In Nigeria, age has become a sentence, not a stage of honor. Elders, once the custodians of wisdom and history, now navigate a labyrinth of neglect, isolation, and inadequate care. The streets and homes of our cities and villages are littered with the invisible victims of systemic indifference; seniors citizens struggling with loneliness, poverty, and chronic illness, left to fend for themselves while the machinery of state and society looks elsewhere.
Aside financial and health care, technology offers a sliver of hope abroad, yet in Nigeria, such innovations remain largely aspirational. Countries like South Korea deploy AI-powered companions like “robo-grandmas”, to provide emotional support and health monitoring to their isolated elderly. Here, elders sit alone, medication unremembered, meals skipped, and mental health deteriorating. The juxtaposition is jarring: a nation rich in human capital yet impoverished in empathy.
This is not simply a health crisis; it is a moral indictment. We incarcerate our frailty in neglect, while a younger generation pursues rapid urbanization, political ambition, and digital distraction. One in three Nigerian seniors lives alone; many grapple with depression, anxiety, and the gnawing fear of becoming a burden. The death toll, silent yet inexorable, reflects a society that has redefined progress at the expense of humanity.

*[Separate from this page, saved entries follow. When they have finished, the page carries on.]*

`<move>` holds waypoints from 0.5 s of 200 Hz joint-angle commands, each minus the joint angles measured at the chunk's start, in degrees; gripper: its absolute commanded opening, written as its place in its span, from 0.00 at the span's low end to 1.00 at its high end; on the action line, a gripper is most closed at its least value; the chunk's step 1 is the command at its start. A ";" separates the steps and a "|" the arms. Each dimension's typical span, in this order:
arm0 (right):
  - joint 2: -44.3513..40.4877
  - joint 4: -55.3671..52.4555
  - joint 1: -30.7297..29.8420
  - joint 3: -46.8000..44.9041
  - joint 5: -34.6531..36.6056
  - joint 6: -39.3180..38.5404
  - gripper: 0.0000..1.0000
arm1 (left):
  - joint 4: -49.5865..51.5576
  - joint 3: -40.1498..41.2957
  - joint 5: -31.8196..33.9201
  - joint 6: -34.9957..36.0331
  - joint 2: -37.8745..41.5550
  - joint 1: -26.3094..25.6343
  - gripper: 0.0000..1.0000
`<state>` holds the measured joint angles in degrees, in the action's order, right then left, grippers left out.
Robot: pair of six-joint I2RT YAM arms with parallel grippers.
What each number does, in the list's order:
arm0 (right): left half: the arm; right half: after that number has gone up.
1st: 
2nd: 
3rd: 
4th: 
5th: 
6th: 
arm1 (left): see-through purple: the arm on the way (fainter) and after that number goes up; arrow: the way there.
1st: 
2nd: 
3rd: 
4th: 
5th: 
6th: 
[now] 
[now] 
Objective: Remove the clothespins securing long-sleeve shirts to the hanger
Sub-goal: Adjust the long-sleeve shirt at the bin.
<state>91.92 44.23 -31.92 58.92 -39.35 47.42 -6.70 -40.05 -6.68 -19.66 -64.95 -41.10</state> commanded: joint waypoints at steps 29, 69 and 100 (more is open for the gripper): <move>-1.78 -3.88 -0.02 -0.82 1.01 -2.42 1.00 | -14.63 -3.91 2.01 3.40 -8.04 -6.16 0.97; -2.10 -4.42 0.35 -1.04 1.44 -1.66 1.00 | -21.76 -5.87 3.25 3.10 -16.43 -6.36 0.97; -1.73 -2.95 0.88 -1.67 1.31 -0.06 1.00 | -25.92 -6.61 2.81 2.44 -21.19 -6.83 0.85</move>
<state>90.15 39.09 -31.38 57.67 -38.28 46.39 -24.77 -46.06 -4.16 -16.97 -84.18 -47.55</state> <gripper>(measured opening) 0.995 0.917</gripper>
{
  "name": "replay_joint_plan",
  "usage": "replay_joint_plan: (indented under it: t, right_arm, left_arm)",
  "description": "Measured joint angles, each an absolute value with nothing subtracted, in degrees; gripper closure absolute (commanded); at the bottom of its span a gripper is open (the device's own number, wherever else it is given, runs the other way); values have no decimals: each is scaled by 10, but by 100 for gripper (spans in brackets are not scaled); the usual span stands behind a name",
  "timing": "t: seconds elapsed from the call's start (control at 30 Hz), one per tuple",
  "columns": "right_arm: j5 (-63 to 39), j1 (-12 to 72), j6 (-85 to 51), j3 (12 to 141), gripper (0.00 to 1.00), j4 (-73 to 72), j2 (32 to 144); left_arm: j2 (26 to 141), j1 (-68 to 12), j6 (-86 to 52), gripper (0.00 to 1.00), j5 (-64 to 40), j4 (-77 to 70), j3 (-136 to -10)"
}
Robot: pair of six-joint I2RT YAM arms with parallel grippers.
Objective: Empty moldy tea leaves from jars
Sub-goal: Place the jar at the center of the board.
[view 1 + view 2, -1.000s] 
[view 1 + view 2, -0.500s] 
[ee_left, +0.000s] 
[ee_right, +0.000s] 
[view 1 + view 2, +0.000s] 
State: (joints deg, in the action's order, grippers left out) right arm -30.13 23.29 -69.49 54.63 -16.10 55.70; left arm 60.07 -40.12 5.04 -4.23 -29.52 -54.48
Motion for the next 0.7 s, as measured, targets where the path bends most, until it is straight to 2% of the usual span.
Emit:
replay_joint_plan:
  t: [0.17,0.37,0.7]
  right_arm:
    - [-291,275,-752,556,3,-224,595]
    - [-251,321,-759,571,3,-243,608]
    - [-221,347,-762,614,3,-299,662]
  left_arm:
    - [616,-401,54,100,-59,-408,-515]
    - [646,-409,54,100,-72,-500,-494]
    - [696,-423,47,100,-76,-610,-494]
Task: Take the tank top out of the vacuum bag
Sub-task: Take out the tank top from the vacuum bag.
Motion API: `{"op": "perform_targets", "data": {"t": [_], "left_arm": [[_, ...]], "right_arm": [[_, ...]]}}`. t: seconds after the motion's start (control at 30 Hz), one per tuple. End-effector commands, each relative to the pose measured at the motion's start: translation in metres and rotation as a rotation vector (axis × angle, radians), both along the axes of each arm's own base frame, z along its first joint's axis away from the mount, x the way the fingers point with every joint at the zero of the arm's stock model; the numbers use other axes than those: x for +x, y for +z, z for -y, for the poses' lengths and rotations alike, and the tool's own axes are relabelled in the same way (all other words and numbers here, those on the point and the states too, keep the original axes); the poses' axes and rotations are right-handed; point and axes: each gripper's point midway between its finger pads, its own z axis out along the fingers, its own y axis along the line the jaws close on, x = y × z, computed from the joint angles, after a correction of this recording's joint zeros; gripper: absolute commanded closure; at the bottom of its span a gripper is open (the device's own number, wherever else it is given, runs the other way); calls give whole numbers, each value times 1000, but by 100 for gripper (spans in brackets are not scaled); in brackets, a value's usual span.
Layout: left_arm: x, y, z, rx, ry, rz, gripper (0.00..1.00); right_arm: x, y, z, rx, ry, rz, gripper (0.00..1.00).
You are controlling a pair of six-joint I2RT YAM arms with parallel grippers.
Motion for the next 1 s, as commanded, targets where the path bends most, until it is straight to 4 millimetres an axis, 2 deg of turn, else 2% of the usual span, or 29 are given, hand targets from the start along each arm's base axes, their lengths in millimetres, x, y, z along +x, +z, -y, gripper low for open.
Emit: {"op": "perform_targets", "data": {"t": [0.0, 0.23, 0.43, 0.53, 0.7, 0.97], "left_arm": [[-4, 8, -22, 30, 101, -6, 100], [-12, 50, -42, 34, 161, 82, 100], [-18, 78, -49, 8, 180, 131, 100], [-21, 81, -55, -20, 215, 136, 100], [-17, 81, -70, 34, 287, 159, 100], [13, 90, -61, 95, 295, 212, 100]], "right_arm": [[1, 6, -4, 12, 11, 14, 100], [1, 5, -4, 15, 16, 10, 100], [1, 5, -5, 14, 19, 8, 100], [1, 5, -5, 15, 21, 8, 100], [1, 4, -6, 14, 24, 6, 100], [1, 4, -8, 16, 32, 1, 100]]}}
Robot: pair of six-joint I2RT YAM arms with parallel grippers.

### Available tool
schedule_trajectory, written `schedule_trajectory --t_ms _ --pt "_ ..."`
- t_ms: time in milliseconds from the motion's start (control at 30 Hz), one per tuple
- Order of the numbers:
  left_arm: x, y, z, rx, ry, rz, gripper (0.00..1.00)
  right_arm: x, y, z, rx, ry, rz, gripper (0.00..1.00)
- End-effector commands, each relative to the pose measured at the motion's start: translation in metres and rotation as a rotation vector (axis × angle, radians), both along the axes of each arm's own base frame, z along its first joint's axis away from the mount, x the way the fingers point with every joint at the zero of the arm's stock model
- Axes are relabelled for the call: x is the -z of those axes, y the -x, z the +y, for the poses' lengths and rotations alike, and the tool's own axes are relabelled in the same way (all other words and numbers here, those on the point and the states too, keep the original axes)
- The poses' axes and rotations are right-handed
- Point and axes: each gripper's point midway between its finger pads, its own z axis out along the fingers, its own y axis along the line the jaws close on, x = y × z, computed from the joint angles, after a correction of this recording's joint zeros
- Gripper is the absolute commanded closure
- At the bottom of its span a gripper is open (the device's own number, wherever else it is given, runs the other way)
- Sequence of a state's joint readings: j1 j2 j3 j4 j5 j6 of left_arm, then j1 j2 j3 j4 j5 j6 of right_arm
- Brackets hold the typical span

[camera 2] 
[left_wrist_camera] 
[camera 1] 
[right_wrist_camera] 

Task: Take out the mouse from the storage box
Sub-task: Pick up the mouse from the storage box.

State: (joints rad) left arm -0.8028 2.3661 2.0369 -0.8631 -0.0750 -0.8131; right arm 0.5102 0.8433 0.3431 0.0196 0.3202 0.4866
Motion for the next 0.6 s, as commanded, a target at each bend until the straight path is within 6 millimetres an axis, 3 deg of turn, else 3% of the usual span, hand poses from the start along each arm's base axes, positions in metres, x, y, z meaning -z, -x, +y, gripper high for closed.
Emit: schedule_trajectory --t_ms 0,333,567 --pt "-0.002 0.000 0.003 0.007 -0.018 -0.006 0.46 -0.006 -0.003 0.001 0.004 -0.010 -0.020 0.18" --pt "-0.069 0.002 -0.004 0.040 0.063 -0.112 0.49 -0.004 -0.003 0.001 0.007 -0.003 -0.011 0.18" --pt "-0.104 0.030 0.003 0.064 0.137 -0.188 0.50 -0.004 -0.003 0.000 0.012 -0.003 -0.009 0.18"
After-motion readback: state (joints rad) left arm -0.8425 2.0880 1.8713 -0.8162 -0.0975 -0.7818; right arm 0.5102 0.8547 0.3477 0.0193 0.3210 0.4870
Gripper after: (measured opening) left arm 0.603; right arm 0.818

Government programs are piecemeal at best. Social welfare schemes are underfunded, understaffed, and poorly implemented. Community-based care is sporadic, and family support; once the bulwark of elder survival, erodes under economic and social pressures. The elderly remain vulnerable, invisible, and voiceless, trapped in a twilight where neither policy nor tradition fully reaches.
Time is the crucible in which a nation’s conscience is tested. Nigeria stands at a crossroads: continue the trajectory of neglect and witness the erosion of human dignity, or confront the discomfort of responsibility, invest in eldercare infrastructure, and restore reverence to those who have built the nation. If we fail, the silent deaths of our elders will echo as the loudest indictment of our collective failure.
– Inah Boniface Ocholi writes from Ayah – Igalamela/Odolu LGA, Kogi state.